Le problème c'est que nombre de patients hésitent à en parler. Pourtant, "plus tôt on l'aborde, plus tôt on trouve une solution, moins il y a de retentissement plus tard", note le Dr Isabelle Tournerie, médecin généraliste.

En outre, "laisser traîner c'est aggraver le handicap" et ses conséquences sociales, souligne le Pr Emmanuel Chartier-Kastler.

Les traitements, après bilan -relève des volumes et des heures, examen clinique, analyse bactériologique voire échographie-, peuvent être médicaux ou chirurgicaux.
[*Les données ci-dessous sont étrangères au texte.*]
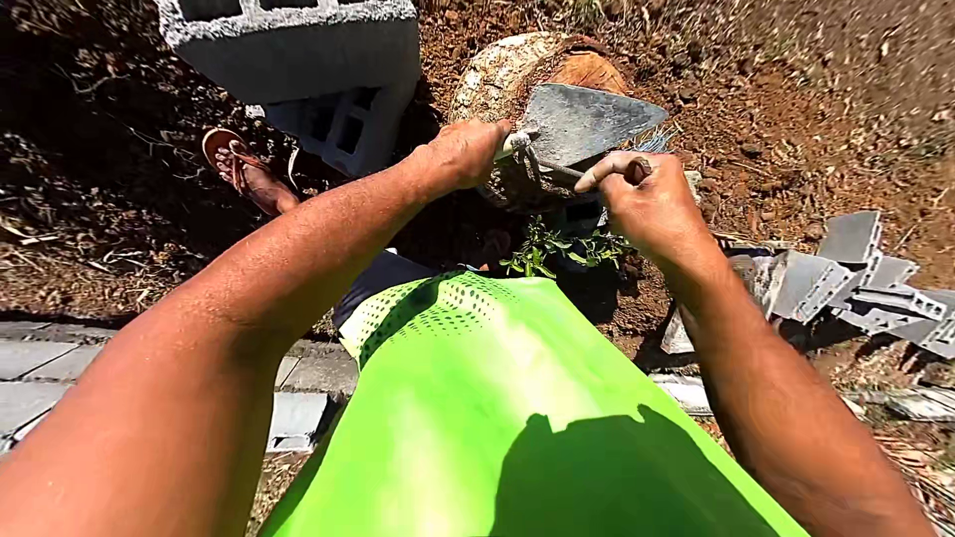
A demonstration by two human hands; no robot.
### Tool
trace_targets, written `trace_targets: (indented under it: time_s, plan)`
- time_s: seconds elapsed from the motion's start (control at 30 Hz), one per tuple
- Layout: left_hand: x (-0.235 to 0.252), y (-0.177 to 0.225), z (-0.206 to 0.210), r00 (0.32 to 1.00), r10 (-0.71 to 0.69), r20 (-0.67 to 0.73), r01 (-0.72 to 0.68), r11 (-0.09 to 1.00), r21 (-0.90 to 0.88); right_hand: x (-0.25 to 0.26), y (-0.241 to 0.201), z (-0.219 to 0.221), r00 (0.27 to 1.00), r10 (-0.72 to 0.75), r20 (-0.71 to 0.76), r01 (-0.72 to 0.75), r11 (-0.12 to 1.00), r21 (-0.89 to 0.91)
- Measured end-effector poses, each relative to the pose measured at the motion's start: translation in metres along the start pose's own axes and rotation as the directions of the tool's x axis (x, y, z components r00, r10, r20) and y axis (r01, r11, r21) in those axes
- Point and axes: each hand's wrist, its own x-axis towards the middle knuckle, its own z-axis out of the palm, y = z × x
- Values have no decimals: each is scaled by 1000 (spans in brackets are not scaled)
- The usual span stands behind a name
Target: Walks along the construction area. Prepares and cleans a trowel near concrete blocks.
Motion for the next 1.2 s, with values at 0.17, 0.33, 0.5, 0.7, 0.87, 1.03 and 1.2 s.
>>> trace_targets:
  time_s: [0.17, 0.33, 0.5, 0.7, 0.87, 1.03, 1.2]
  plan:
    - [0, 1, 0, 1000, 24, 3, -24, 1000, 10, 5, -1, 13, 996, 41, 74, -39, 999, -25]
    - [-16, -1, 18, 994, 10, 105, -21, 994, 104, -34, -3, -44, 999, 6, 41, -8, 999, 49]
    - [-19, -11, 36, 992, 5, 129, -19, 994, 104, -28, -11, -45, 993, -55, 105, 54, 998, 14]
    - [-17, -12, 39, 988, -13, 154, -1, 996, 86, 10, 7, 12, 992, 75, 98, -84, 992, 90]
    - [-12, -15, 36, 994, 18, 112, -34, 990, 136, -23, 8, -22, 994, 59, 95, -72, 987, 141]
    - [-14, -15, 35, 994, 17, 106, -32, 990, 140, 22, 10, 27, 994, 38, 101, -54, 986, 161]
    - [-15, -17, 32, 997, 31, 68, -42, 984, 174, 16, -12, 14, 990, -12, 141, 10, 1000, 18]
Côté médical, on peut procéder à une rééducation visant à renforcer les muscles du périnée. On peut encore donner un traitement médicamenteux : anticholinergiques, alpha-bloquants -chez les hommes-, traitements hormonaux locaux -chez les femmes.

Si la qualité des tissus est bonne, on peut aussi faire un traitement chirurgical, qui est mini-invasif et "sous-utilisé", selon le Pr Karsenty.

S'il s'agit d'une incontinence d'effort, il faut alors "augmenter les forces de retenue", en ciblant l'urètre et les sphincters. On peut insérer des "agents comblants", des "ballons de compression", des bandelettes sous-urétrales, voire, dans les cas extrêmes, un sphincter artificiel.

S'il s'agit d'une incontinence dite "par urgenterie", il s'agit de "réduire les forces d'expulsion". On peut procéder alors à une stimulation électrique ou chimique, ou encore à une reconstruction pelvienne.

Il ne faut pas pour autant dramatiser le tableau : à 80 ans, la majorité des gens n'ont pas d'incontinence urinaire, ou seulement des symptomes mineurs, relève le Pr Gilberte Robain, rééducatrice.